The “Saturday Night Live” alum was spotted at Los Angeles International Airport, making his way through security and holding a carry-on bag. Keeping a low profile, the star sported a baseball cap and a large, black face mask.
Searchlight Pictures paused production on “Being Mortal” after a complaint was made about Murray’s behavior on the set. The studio confirmed with Fox News Digital that it is investigating the matter and would not comment on an ongoing investigation.
Representatives for Murray, 71, did not immediately respond to Fox News’ request for comment.
‘BEING MORTAL’ SUSPENDS PRODUCTION AFTER COMPLAINT AGAINST BILL MURRAY
Following the claims, Aziz Ansari, the film’s director, and producing partner Youree Henley are working closely with the studio to decide the next steps.
In addition to directing the film, Ansari wrote the script and has a role in the movie. Seth Rogen and Keke Palmer also appear in the film.
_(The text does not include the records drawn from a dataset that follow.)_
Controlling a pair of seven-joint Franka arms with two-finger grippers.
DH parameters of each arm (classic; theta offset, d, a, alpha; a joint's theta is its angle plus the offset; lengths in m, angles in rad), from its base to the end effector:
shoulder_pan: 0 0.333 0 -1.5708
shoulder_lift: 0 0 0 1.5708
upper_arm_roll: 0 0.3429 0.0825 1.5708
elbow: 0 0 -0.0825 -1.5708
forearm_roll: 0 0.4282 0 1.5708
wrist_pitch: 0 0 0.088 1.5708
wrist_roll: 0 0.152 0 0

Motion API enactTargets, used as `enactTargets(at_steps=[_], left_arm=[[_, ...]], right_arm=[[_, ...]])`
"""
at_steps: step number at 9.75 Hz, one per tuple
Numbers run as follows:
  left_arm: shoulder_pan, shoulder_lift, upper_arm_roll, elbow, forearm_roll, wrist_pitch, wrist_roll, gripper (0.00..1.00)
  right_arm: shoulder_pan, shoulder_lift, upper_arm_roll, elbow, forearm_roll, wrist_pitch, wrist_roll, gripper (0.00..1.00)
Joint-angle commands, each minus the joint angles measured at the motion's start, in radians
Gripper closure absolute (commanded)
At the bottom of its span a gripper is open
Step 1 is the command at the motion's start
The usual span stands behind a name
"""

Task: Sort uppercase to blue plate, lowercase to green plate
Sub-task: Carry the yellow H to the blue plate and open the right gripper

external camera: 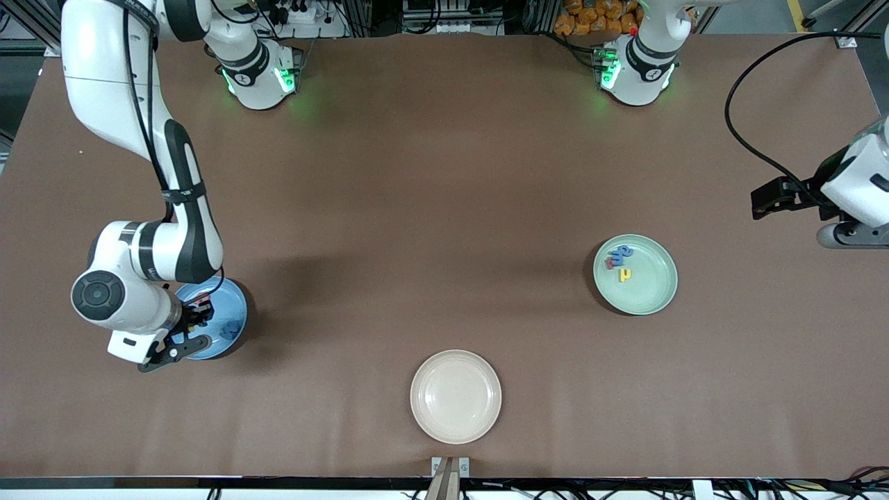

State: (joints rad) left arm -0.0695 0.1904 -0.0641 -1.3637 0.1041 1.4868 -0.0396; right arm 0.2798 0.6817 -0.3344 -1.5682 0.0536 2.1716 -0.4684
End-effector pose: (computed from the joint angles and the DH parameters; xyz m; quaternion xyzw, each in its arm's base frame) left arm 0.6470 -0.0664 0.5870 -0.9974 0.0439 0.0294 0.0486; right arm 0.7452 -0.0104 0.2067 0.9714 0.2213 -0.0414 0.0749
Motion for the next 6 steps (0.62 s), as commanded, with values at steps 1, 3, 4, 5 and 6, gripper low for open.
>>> enactTargets(at_steps=[1,3,4,5,6], left_arm=[[-0.024,0.000,0.001,0.020,0.029,-0.025,-0.016,0.00],[-0.012,-0.002,0.006,0.020,0.019,-0.025,-0.011,0.00],[-0.006,-0.002,0.009,0.020,0.019,-0.025,-0.003,0.00],[-0.006,-0.002,0.010,0.020,0.019,-0.025,-0.002,0.00],[0.000,-0.002,0.010,0.020,0.017,-0.025,-0.002,0.00]], right_arm=[[-0.036,-0.092,0.043,-0.062,0.012,-0.001,0.013,0.00],[-0.102,-0.189,0.148,-0.104,0.006,-0.039,0.123,0.00],[-0.108,-0.244,0.158,-0.130,0.005,-0.056,0.166,0.00],[-0.114,-0.301,0.169,-0.157,0.005,-0.078,0.197,0.00],[-0.160,-0.367,0.217,-0.195,0.005,-0.084,0.217,0.00]])
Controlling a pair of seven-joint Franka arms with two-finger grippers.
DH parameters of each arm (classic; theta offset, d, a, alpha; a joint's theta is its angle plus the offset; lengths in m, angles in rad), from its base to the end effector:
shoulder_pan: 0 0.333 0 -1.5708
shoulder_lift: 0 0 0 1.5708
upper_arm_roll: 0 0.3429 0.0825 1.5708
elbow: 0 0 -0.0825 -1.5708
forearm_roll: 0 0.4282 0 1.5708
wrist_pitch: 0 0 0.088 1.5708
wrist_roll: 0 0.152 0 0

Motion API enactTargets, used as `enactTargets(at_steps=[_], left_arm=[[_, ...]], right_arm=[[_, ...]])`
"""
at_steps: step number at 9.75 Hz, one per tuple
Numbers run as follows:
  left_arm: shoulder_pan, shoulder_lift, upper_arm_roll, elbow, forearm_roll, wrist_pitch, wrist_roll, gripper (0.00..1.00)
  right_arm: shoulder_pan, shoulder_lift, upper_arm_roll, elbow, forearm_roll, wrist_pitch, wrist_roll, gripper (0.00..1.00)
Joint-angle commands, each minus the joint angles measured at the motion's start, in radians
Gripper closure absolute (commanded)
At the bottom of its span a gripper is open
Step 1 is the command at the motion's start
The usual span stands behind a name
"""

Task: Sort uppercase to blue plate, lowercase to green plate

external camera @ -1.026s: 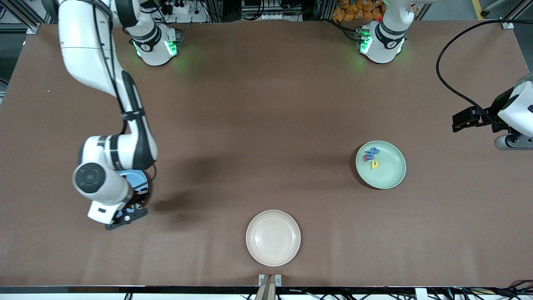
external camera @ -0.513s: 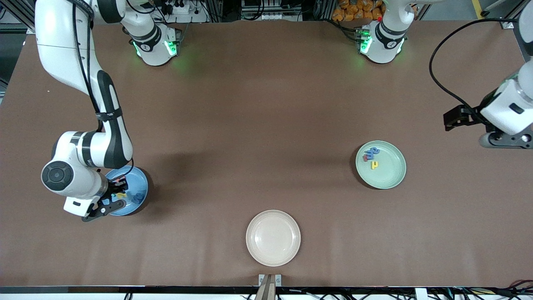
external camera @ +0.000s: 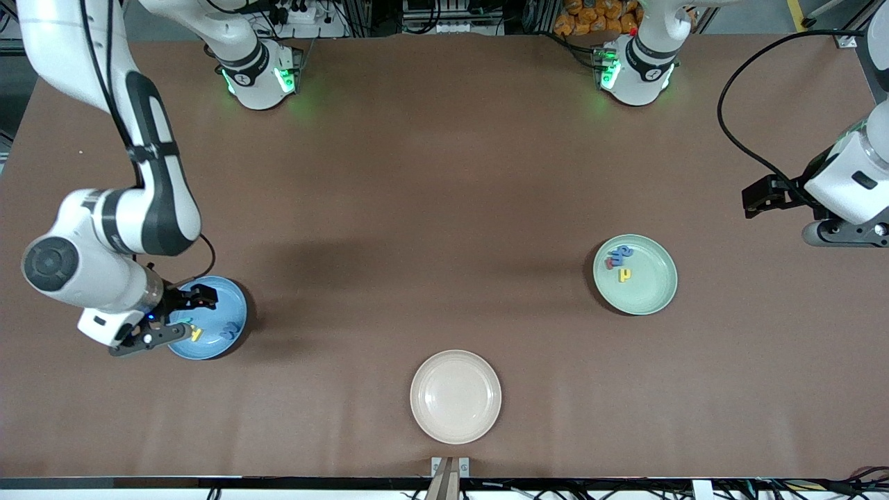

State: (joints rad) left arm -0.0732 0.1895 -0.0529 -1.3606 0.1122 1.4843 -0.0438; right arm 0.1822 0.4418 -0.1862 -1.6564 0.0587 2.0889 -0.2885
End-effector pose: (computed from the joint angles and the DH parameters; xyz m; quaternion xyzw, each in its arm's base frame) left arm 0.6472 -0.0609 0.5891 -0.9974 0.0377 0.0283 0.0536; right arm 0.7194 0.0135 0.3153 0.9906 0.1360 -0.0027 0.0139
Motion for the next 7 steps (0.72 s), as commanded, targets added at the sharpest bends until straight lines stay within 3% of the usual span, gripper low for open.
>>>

“Being Mortal” is based on the Atul Gawande book “Being Mortal: Medicine and What Matters in the End.” The initial release date was set for 2023, and it is unclear at this point if the pause in production will affect the release.
This is not the first time Murray has been accused of “inappropriate behavior” while on set.
Nearly a year ago, Lucy Liu opened up about an unpleasant interaction she had with Murray while on set of “Charlie’s Angels” in 2000.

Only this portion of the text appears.